### What is needed:
Retype the records below exactly as they stand, but with no images.

### Records for the exercise:
● ● ● ●

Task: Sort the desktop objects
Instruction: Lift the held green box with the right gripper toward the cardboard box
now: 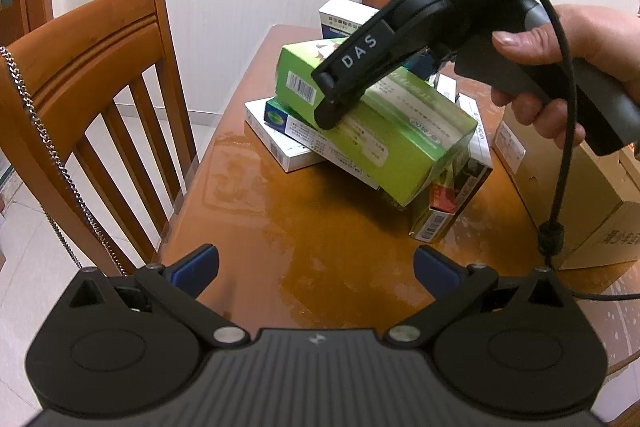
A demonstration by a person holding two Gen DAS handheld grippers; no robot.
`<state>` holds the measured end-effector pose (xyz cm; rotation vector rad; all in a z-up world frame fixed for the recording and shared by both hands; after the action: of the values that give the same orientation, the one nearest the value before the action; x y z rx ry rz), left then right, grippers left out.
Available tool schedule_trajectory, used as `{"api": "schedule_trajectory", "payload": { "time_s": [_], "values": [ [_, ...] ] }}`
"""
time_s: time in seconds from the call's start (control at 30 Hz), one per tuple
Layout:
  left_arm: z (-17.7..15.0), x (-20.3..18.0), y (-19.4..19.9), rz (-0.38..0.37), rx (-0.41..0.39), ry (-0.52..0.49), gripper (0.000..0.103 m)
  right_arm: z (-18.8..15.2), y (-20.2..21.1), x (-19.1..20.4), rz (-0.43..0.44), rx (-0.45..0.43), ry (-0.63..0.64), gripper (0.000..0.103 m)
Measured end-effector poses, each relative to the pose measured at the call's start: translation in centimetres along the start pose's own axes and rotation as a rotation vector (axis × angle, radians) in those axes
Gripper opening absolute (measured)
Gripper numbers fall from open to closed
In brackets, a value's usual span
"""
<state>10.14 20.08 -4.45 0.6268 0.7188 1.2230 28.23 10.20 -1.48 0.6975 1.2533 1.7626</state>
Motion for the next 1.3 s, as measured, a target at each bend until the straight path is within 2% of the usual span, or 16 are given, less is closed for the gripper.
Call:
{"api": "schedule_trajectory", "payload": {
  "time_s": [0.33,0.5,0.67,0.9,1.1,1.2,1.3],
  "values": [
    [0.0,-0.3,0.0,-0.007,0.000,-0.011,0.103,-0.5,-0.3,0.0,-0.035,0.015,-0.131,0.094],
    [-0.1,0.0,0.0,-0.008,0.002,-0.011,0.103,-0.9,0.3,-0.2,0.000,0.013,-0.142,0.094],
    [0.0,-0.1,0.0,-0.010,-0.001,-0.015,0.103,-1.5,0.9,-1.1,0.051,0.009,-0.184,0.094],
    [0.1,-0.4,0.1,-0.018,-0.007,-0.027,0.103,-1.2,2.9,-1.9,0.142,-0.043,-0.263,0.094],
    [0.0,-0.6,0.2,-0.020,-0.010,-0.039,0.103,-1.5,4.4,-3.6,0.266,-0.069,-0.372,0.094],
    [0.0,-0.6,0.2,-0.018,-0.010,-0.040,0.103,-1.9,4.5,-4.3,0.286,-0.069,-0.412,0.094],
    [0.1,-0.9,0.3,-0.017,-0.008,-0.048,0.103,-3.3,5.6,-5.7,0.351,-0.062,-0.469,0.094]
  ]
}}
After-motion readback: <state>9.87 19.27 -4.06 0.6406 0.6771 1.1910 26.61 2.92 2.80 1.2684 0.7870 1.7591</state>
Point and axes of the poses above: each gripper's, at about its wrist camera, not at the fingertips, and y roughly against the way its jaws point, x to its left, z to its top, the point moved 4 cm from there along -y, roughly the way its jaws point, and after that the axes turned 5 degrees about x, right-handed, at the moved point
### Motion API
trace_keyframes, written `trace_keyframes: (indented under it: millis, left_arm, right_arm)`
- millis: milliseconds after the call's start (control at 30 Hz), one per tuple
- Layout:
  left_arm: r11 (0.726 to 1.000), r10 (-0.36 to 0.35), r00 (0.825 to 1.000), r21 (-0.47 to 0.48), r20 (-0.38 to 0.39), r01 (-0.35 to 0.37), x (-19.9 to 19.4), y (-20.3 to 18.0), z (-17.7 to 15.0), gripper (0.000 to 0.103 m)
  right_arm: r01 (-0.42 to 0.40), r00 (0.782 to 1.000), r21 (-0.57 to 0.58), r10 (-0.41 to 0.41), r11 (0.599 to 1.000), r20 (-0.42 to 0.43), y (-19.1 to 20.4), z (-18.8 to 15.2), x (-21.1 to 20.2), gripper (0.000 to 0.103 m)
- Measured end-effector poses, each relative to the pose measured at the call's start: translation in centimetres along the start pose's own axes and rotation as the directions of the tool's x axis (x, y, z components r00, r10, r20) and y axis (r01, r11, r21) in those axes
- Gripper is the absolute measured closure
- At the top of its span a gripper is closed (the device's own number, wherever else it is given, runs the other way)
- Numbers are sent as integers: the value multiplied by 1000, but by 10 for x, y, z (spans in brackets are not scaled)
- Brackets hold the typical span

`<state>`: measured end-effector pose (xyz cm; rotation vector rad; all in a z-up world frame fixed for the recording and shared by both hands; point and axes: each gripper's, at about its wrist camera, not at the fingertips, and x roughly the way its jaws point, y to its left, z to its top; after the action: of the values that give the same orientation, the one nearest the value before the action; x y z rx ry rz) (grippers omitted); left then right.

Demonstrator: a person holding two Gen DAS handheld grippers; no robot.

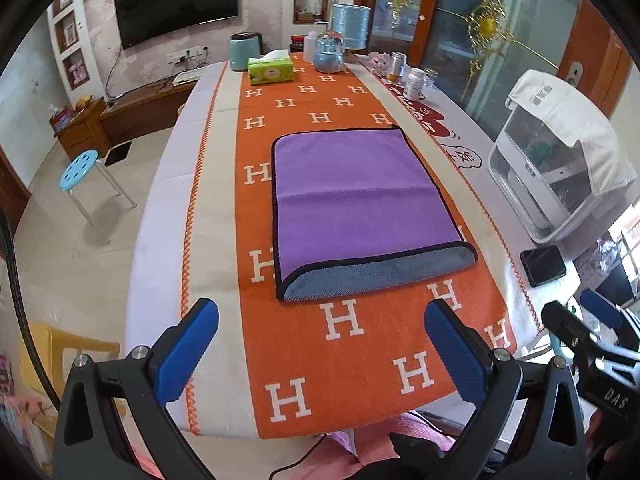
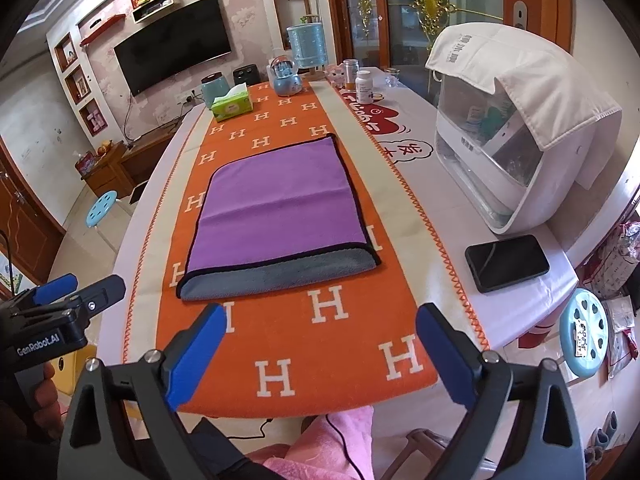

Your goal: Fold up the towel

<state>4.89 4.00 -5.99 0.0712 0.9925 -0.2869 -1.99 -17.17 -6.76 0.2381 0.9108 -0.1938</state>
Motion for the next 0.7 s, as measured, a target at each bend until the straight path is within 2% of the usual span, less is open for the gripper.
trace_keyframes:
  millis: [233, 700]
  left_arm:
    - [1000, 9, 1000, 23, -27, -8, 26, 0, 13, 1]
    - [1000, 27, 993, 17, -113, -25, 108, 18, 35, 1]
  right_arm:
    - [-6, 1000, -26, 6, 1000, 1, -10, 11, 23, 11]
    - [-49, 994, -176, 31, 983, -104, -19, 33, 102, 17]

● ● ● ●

### Expected answer:
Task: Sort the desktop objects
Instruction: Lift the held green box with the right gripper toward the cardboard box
now: 
A demonstration by a person holding two Gen DAS handheld grippers; no robot.
`<state>` holds the measured end-effector pose (xyz cm; rotation vector rad; all in a z-up world frame fixed for the recording and shared by both hands; after the action: of the values that give the same orientation, the one nearest the value before the action; x y z rx ry rz), left then right, grippers left out.
Available tool schedule_trajectory, used as `{"api": "schedule_trajectory", "payload": { "time_s": [_], "values": [ [_, ...] ] }}`
"""
time_s: time in seconds from the call's start (control at 30 Hz), one per tuple
Layout:
  left_arm: z (-17.7..15.0), x (-20.3..18.0), y (-19.4..19.9), rz (-0.38..0.37), rx (-0.41..0.39), ry (-0.52..0.49), gripper (0.000..0.103 m)
  right_arm: z (-18.8..15.2), y (-20.2..21.1), x (-19.1..20.4), rz (-0.43..0.44), rx (-0.45..0.43), ry (-0.63..0.64), gripper (0.000..0.103 m)
Measured end-effector poses, each relative to the pose measured at the call's start: translation in centimetres along the start pose's own axes and rotation as a rotation vector (axis × angle, radians) in those axes
Gripper opening absolute (measured)
Gripper numbers fall from open to closed
In brackets, a value's usual span
"""
<state>10.14 20.08 -4.45 0.6268 0.7188 1.2230 28.23 10.20 -1.48 0.6975 1.2533 1.7626</state>
Motion for the next 1.3 s, as measured, a target at each bend until the straight path is within 2% of the usual span, or 16 are given, less is closed for the gripper.
Call:
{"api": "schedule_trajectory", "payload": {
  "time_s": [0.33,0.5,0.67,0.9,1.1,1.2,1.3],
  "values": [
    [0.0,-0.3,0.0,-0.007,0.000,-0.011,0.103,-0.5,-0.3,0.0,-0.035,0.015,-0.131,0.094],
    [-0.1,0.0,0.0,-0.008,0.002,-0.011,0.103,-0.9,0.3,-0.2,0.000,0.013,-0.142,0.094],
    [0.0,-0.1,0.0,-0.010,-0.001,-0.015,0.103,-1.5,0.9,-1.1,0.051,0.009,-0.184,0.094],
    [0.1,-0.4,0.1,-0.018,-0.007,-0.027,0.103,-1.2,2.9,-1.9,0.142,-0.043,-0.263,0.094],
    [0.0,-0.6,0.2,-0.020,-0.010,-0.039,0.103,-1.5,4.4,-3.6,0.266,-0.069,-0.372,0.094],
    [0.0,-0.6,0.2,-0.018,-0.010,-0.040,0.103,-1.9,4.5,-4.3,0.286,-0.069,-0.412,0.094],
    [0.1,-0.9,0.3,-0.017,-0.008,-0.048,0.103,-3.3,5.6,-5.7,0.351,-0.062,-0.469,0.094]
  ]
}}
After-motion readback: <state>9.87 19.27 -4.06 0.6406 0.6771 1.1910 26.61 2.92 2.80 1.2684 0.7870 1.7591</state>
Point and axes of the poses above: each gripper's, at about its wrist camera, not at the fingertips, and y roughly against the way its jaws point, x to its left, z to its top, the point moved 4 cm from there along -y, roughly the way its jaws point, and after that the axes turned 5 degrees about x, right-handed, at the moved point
### Motion API
trace_keyframes, written `trace_keyframes: (indented under it: millis, left_arm, right_arm)`
- millis: milliseconds after the call's start (control at 30 Hz), one per tuple
- Layout:
  left_arm: r11 (0.726 to 1.000), r10 (-0.36 to 0.35), r00 (0.825 to 1.000), r21 (-0.47 to 0.48), r20 (-0.38 to 0.39), r01 (-0.35 to 0.37), x (-19.9 to 19.4), y (-20.3 to 18.0), z (-17.7 to 15.0), gripper (0.000 to 0.103 m)
  right_arm: r01 (-0.42 to 0.40), r00 (0.782 to 1.000), r21 (-0.57 to 0.58), r10 (-0.41 to 0.41), r11 (0.599 to 1.000), r20 (-0.42 to 0.43), y (-19.1 to 20.4), z (-18.8 to 15.2), x (-21.1 to 20.2), gripper (0.000 to 0.103 m)
- Measured end-effector poses, each relative to the pose measured at the call's start: translation in centimetres along the start pose's own axes and rotation as the directions of the tool's x axis (x, y, z components r00, r10, r20) and y axis (r01, r11, r21) in those axes
- Gripper is the absolute measured closure
- At the top of its span a gripper is closed (the device's own number, wherever else it is given, runs the other way)
- Numbers are sent as integers: the value multiplied by 1000, but by 10 for x, y, z (spans in brackets are not scaled)
- Brackets hold the typical span

`<state>`: measured end-effector pose (xyz cm; rotation vector rad; all in a z-up world frame fixed for the recording and shared by both hands; point and axes: each gripper's, at about its wrist camera, not at the fingertips, and x roughly the way its jaws point, y to its left, z to its top; after the action: of the values that give the same orientation, the one nearest the value before the action; x y z rx ry rz) (grippers omitted); left then right.

Demonstrator: a person holding two Gen DAS handheld grippers; no robot.


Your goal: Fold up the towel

<state>4.89 4.00 -5.99 0.0712 0.9925 -0.2869 -1.99 -17.17 -6.76 0.2381 0.9108 -0.1938</state>
Motion for the next 0.7 s, as measured, a target at each bend until the straight path is within 2% of the usual span, less is open for the gripper.
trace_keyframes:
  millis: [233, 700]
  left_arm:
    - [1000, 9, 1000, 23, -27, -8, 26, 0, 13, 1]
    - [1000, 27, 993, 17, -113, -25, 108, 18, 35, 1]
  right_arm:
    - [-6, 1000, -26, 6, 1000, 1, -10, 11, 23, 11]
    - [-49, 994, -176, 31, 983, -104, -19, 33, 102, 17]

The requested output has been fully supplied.